Faith is much like pregnancy: experience more than event. And faith is much like infertility: despairing, but waiting-hoping-trusting anyway.

Faith is living one day after the next. One foot in front of the other. One wish-and-a-prayer that is too-often dashed, but whispered yet again. One broken heart that somehow mends and loves again. One longing for success that decries a dwindling bank account. One more blog post when creativity wanes. One more load of laundry. One more commute. One more prayer. One more push.

Faith is not the ending of the story, nor is it the beginning. It is the way in which we be; the way in which we live in the middle.

Naturally, the gift of my two daughters – then and now – nearly takes my breath away. Naturally, I am deeply grateful to God for their presence in my life. But I have learned that faith that spikes in such places rarely sticks. The faith that stays – and sustains – is that which is nurtured in the well-worn path of worry, the sleepless nights, the inconsolable heartache, the insatiable desires. In between the lines. In
the middle.

I have a lot of faith. But I am also afraid a lot, and have no real certainty about anything. I remembered something Father Tom had told me–that the opposite of faith is not doubt, but certainty. Certainty is missing the point entirely. Faith includes noticing the mess, the emptiness and discomfort, and letting it be there until some light returns. ― Anne Lamott, Plan B: Further Thoughts on Faith 

Getting Drenched and Losing Control

This is one of my favorite quotes from one of my favorite authors – Anne Lamott in Traveling Mercies: Some Thoughts on Faith:

Most of what we do in worldly life is geared toward our staying dry, looking good, not going under. But in baptism, in lakes and rain and tanks and fonts, you agree to do something that’s a little sloppy because at the same time it’s also holy, and absurd. It’s about surrender, giving in to all those things we can’t control; it’s a willingness to let go of balance and decorum and get drenched.
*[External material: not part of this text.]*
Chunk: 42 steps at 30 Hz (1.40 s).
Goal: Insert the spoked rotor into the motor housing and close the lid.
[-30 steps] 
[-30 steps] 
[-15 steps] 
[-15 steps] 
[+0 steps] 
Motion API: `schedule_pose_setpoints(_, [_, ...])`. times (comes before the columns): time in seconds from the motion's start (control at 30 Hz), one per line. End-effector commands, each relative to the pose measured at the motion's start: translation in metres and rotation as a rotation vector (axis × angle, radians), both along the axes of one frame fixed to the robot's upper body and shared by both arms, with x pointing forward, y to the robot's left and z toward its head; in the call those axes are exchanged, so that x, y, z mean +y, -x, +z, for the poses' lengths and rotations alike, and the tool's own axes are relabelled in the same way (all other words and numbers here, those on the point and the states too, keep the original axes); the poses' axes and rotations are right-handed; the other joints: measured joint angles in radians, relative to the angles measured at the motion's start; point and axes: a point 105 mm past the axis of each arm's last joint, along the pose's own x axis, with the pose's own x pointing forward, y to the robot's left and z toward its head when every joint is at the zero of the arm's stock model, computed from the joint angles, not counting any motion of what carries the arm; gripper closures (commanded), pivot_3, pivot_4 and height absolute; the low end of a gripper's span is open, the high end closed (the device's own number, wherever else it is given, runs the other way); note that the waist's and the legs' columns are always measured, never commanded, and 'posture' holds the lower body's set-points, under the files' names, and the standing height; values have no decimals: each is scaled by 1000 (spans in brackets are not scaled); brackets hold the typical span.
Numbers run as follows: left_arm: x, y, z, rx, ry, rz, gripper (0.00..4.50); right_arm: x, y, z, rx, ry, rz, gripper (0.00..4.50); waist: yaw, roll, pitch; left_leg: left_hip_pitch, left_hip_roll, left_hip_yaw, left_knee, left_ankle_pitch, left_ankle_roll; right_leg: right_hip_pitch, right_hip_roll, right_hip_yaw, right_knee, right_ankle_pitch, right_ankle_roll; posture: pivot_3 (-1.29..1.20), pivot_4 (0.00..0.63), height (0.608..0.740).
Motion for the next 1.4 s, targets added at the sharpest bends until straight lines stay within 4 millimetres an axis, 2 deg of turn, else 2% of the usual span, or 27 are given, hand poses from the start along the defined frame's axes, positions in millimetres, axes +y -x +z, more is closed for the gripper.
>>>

Much of my life lately has been presenting numerous opportunities (whether I like it or not) to give in to those things I can’t control…to get drenched. And as much as I’ve dreaded it, this letting go, this getting wet, it has been amazingly refreshing, cleansing, and freeing.

How early in life do we begin to understand that we are to not be sloppy; that we are to maintain order and decorum; that silliness and play are not the priorities?

My daughters, now 8 and 10, know these rules and, undoubtedly, unwittingly, have learned them from me. I wonder how I might un-teach those – for them and for me? I can already feel my anxiety mount: I’d have to let go and get drenched even more!

My own sense of control (whether real or imagined) is not contained solely within myself. It expands to those over whom I have influence.

In fact, perhaps the more out-of-control I feel, the more I demand it of others. “Clean your room.” “Don’t make a mess.” “Can you please chew over your plate, not the floor?!” “No, we’re not going to turn on the sprinkler. You’d get soaked!” Even typing these examples I can feel their dryness, their rigidity, their grasping for the illusion that my world is working the way I want it to. They are, as Lamott says, our proclivity toward staying dry, looking good, not going under. I need to lose control – of more, and more often!

In the midst of my musings, I’m struck by God’s chosen lack-of-control over us, the absurdity of it, and the freedom it allows and invites.

Truly, I wouldn’t want it any other way.

I need to turn on some sprinklers and get drenched…with my daughters by my side.